Some criteria I've set for myself:

  • write once, read many times
  • contain 100 to 1000 int
  • be efficient: order of magnitude O(1)
  • be memory efficient (size of the ints + some housekeeping bits ideally)
  • implemented in pure Java (no libraries for this, as I want to learn)
  • items are unique
  • no concurrency requirements
  • ints are ordered externally, that order will most likely not be a natural ordering, and that order must be preserved (ie. there is no contract whatsoever regarding the difference in value between two neighboring ints - any int may be greater or smaller than the int it preceeds in the order).

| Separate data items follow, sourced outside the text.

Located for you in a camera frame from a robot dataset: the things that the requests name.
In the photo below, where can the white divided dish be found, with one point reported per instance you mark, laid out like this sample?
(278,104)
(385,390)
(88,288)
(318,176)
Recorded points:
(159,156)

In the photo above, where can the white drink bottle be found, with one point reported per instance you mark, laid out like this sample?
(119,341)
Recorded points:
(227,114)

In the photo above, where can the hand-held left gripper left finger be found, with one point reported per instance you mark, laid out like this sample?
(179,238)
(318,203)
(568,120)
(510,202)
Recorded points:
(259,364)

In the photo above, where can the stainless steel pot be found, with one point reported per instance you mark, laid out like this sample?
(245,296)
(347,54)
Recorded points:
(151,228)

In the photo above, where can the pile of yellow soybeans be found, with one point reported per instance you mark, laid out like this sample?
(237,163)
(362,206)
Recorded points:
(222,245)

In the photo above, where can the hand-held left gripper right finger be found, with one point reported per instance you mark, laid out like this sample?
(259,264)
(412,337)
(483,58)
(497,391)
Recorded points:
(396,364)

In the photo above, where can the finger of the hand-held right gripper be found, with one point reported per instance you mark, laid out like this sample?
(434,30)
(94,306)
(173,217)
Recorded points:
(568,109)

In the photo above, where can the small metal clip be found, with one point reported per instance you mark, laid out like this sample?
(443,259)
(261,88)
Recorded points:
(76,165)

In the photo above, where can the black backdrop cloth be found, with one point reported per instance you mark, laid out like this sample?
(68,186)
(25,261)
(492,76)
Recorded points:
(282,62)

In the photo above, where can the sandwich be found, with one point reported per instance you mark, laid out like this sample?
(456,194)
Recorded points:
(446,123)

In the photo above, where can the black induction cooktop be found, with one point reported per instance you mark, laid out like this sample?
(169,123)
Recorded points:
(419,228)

This is in Java, and is mostly theoretical, as I've started using the solution described below.

Things I've considered:

  • LinkedHashSet: very quick to find an item, order of O(1), and very quick to retrieve next neighbor. No apparent way to get previous neighbor without reverse sorting the set. Boxed Integer objects only.
  • int[]: very easy on memory because no boxing required, very quick to get previous and next neighbor, retrieval of an item is O(n) though because index is not known and array traversal is required, and that is not acceptable.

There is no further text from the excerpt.